Voedsel: Visch, ratten, muizen, amphibiën, reptielen, insecten, schaaldieren, soms ook cadavers (’s winters).
Broedtijd: Begin Februari-Juni, soms nog wel later.
Eieren: Gewoonlijk 4-5, groenachtig blauw.
Broedduur: 26 dagen. Beide sexen broeden, het vrouwtje het meest. De jongen verlaten na ± 5 weken het nest. Een enkele maal meer dan één broedsel.
Veldkenmerken: De grootte, de lichtblauwe kleur en donkere slagpennen, lange hals en pooten geven goede kenmerken. Vliegt met S vormig ingetrokken nek, pooten ver achter het lichaam uitstekend, langzame vleugelslag, met breede groote en holle vleugels. Roep van overvliegende vogels eenr auwe schorre kreet zooiets als a-raatsch. Op de broedplaats allerlei kolderende geluiden.
Trekgegevens: Algemeende doortrekker in voorjaar en herfst. Een aantal overwintert, bij strenge winters sterven vele.
In het determineerboekje Zien is kennen! het volgende:
Volksnamen: Reiger, Aalreiger, Vischreiger.
Prachtkleed: Zie afbeelding.
Winterkleed: Ongeveer als prachtkleed. Snavel en oog fletser geel.
Jeugdkleed: Bijna zonder sierveeren. Wit grijzer. Rug en vleugels met bruin waas.

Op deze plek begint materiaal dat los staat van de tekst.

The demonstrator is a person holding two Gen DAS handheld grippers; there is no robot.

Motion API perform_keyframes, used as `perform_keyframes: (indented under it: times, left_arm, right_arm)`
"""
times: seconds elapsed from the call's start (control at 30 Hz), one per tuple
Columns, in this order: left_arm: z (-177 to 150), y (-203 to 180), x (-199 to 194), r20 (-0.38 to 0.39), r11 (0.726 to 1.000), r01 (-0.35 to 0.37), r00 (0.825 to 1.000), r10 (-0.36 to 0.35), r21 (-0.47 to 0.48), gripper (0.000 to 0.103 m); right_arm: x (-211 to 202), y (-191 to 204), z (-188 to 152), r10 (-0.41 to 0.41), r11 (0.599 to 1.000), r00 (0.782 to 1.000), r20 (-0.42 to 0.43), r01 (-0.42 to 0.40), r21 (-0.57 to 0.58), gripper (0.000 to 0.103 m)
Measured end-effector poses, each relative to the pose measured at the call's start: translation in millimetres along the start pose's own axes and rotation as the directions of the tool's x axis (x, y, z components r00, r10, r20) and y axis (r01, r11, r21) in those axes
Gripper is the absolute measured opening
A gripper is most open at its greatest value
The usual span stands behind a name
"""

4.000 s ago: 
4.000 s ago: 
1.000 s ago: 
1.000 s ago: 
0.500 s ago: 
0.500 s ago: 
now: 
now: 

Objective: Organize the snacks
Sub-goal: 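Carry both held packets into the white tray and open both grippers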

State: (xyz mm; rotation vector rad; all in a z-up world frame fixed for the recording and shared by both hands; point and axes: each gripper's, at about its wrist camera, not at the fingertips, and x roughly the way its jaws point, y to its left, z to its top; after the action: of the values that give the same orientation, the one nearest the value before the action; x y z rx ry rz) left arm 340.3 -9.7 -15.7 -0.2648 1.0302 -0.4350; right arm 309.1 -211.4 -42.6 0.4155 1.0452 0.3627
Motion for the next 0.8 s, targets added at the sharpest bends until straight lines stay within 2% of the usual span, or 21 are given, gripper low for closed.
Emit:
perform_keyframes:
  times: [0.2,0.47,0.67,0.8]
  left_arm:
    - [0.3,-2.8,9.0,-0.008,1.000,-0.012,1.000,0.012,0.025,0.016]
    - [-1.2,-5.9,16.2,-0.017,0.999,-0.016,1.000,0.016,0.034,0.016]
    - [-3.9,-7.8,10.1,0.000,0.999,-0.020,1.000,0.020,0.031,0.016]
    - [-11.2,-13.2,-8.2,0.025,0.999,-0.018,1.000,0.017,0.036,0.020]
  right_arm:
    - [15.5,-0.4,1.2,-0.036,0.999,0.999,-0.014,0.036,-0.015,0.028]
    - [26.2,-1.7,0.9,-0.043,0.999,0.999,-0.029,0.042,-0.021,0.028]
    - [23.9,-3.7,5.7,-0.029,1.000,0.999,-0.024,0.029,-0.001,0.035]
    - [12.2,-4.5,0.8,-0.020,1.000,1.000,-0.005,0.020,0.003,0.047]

Snavel groengeel. Pooten loodkleurig.
Broedgegevens: Februari tot Juni. 4-5 eieren, licht blauwgroen. Broedduur ± 26 dagen. Na 5 à 6 weken verlaten de jongen het nest.

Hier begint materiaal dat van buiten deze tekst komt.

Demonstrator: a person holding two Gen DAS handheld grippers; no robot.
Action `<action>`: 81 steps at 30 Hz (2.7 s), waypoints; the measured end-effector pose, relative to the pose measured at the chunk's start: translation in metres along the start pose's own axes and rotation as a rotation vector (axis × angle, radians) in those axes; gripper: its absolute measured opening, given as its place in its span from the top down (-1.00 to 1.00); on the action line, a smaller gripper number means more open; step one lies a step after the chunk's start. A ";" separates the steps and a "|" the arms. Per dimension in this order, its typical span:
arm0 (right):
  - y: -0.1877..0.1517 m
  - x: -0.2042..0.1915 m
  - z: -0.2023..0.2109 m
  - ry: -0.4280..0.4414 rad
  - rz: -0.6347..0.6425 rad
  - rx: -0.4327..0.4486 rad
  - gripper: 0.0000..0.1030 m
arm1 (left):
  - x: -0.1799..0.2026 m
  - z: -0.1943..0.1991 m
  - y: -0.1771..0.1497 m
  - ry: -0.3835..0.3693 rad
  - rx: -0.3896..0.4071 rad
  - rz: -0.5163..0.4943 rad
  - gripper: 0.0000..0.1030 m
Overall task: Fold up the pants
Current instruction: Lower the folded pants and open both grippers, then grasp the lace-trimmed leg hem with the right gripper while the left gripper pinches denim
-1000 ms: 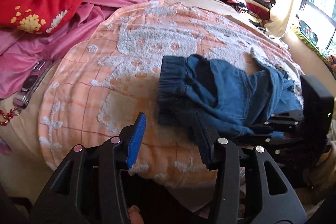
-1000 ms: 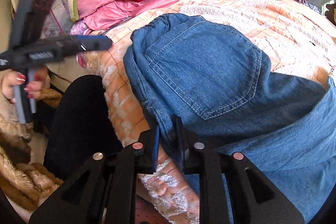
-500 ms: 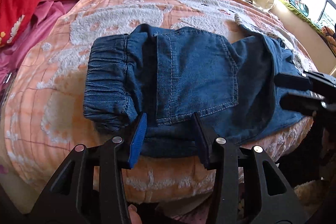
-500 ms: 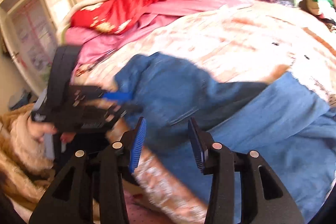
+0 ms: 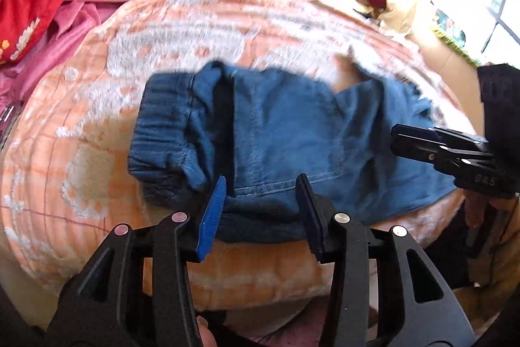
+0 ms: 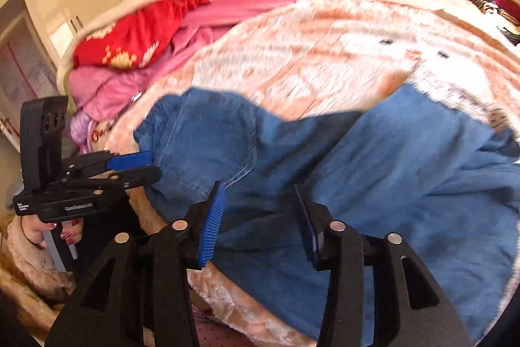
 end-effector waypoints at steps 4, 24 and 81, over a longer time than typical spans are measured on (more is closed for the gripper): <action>0.013 0.027 0.040 -0.072 -0.051 0.074 -0.02 | 0.025 0.019 0.018 -0.036 0.053 -0.049 0.27; 0.024 0.098 0.085 -0.260 -0.122 0.111 -0.69 | 0.132 -0.039 0.023 -0.231 -0.070 -0.156 0.13; 0.113 0.217 -0.013 -0.296 -0.321 0.002 0.82 | 0.149 -0.090 0.029 -0.312 -0.099 -0.098 0.64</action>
Point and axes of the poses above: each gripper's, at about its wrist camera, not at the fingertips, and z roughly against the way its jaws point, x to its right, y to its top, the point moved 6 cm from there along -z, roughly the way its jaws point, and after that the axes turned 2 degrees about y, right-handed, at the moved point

Nadere bijzonderheden: Vrij talrijke broedvogel door ’t geheele land, hoewel het aantal waarschijnlijk langzaam afneemt. Broeden voornamelijk in hooge boomen, doch ook wel, maar minder algemeen, in struiken en tusschen het riet (Texel, Zwanewater). Blauwgrijze vogel, met witte hals. Vliegt met langzame vleugelslag. De breede holle vleugels en de ingetrokken hals zijn goede kenmerken van het vliegbeeld. Zoekt zijn voedsel in waterrijke streken. Roep: een schorre kreet, die hij vooral bij het terugkeeren op de broedplaats en bij het overvliegen laat hooren. Algemeende doortrekker in voor- en najaar. Sommige overwinteren, vooral in open winters. Bij aanhoudende vorst sterven er vele.